Performance? Imagine Winston Churchill in a sprint. Cornering? The QEII on wheels. Interior noise? Like being topside in the Blitz. Kit? All your essential mod cons: windows that open and close (sort of), black vinyl seats like the surface of the sun in summer, a dashboard that’d literally dash your brains out, and a steering wheel of a diameter that wouldn't have been out of place on the deck of a man-o’-war at Trafalgar.
Childhood memories of the Land Rover run the gamut from sheer terror to slight nausea. Whether it was teetering on the edge of a narrow mountain path or nearly bisecting me with the lap belt in the rear-facing back seat, the ‘Rover always gave the impression that somebody from the Spanish Inquisition had been hard at work in the design department.
Keeping it on the road was no picnic either. Countless hours were also spent holding the trouble light and passing wrenches to my cursing father (Dad once asked a teenager wearing a “Rage Against The Machine” t-shirt whether he too owned a Land Rover).
After one particularly involved overhaul, we put everything back together - only to be left with a margarine container filled with an assortment of important-looking nuts and bolts. In a fit of genius, my father affixed a masking tape label marked “Spares.” Problem solved.
By the time I got my grubby little paws on it, we were on our second ‘Rover (the first still sits on the driveway, eviscerated to keep the second one mobile). For a developing gearhead, this was a monumental disappointment. Having been taught to drive in my Dad’s mid-eighties 535i, one of the best-handling sedans you could buy at the time, I was informed that all future solo flights would be at the helm of Rosie the Riveted.

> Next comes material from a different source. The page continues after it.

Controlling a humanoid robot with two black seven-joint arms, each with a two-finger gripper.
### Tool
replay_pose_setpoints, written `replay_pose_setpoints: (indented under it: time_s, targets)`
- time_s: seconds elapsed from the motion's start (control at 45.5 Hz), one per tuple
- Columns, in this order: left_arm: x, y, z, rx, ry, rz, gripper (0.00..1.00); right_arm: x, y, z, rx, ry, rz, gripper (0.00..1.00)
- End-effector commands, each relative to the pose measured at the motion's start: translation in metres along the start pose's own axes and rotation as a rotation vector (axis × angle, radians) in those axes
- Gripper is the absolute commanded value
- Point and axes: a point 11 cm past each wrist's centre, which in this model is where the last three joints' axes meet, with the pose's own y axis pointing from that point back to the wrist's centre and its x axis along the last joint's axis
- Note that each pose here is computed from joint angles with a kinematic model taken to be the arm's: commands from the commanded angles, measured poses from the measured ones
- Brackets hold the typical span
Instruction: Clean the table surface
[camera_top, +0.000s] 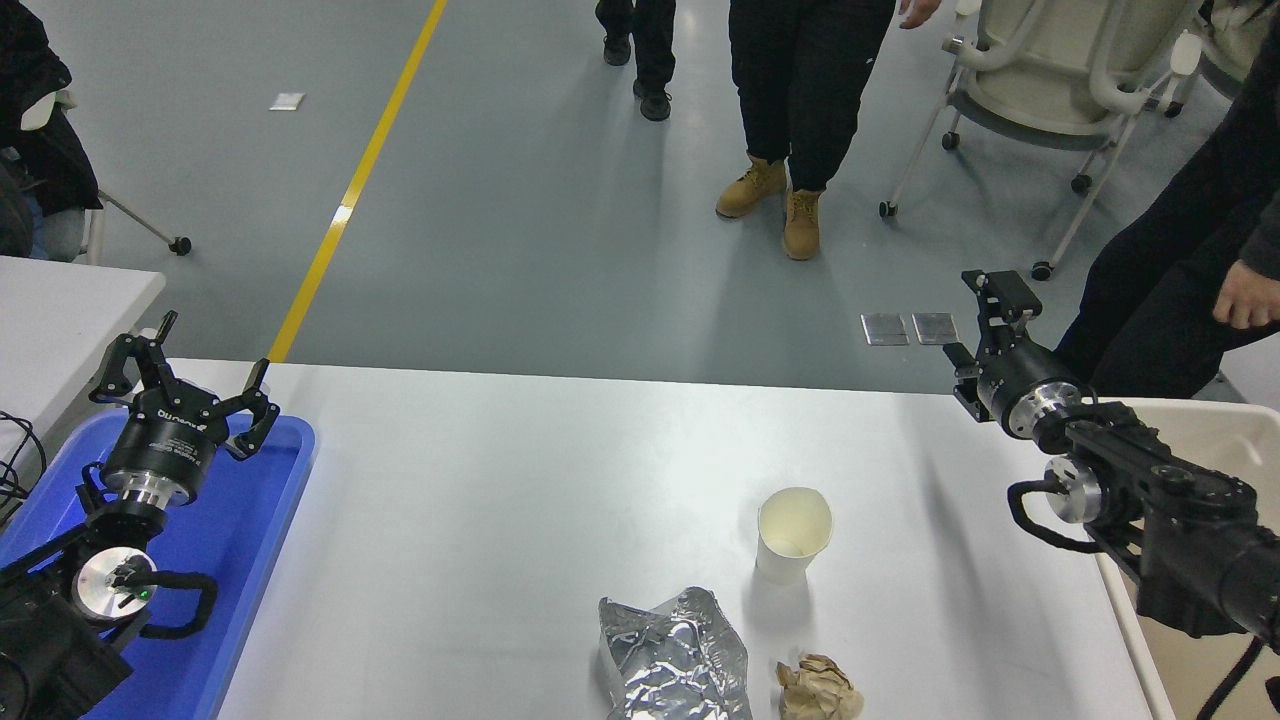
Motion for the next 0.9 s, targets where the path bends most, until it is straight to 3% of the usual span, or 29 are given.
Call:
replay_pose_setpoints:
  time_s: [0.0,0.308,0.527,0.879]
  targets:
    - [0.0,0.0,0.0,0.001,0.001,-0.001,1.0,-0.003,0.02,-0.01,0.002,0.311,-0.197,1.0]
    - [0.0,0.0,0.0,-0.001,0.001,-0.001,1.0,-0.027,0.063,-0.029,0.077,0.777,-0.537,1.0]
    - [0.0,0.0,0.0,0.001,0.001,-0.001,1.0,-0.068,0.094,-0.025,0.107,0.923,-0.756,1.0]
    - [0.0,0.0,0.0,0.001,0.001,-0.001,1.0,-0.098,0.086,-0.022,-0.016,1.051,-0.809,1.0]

I was to discover that the Land Rover had more Achilles’ Heels than a Greek centipede. For instance, there was the day when, late for work, I leapt into my chariot and put the transmission into reverse. Ba-kunk! Off broke a two-foot section of gear lever. Two years later, we were still driving around with a set of vice-grip pliers attached to the stump.

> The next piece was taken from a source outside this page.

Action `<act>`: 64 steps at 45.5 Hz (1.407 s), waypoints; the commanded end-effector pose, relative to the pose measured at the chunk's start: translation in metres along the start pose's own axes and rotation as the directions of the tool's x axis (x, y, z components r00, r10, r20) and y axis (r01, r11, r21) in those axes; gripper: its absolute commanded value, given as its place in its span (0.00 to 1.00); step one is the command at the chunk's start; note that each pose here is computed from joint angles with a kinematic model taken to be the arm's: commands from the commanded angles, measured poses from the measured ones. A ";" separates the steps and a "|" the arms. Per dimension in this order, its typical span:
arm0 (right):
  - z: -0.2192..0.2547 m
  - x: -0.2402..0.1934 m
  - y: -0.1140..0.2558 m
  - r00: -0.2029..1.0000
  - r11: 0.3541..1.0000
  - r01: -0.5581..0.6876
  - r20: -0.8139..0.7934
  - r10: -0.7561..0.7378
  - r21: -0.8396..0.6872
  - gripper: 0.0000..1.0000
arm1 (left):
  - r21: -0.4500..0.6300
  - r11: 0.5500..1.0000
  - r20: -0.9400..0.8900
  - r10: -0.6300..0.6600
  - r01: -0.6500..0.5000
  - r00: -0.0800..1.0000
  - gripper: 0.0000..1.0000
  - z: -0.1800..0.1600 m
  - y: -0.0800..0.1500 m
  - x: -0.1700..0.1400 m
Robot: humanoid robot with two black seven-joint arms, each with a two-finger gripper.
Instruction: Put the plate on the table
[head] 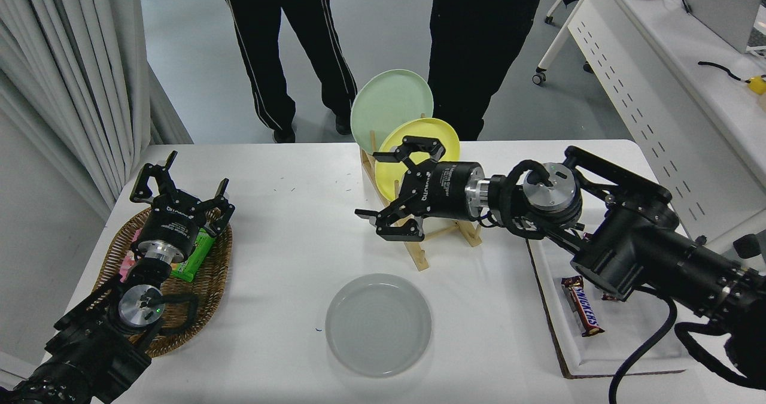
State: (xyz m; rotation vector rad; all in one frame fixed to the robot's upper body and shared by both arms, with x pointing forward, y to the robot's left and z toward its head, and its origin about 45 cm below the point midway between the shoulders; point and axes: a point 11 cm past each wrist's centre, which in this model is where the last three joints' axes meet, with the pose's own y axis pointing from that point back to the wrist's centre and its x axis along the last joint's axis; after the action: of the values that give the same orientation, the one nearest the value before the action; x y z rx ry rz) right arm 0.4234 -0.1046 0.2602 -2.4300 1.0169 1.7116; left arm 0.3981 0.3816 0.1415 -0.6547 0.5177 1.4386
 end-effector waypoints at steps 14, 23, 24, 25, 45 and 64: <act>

Then, having fixed the throttle linkage’s tendency to fall apart at stoplights with baling wire (Land Rover Aspirin), I experienced the joy of having both half-shafts (their ends crystallized to protect the differential) snap and leave me stranded on a rail-crossing.
The big green monster currently resides on gravel at the ancestral manse, where wintertime duties compel it to sally forth and plow the drive. Unfortunately a recent frame-off restoration has resulted in a driver’s-side door that can’t be closed. Chariot of the Gods? The Gods Must Have Been Crazy.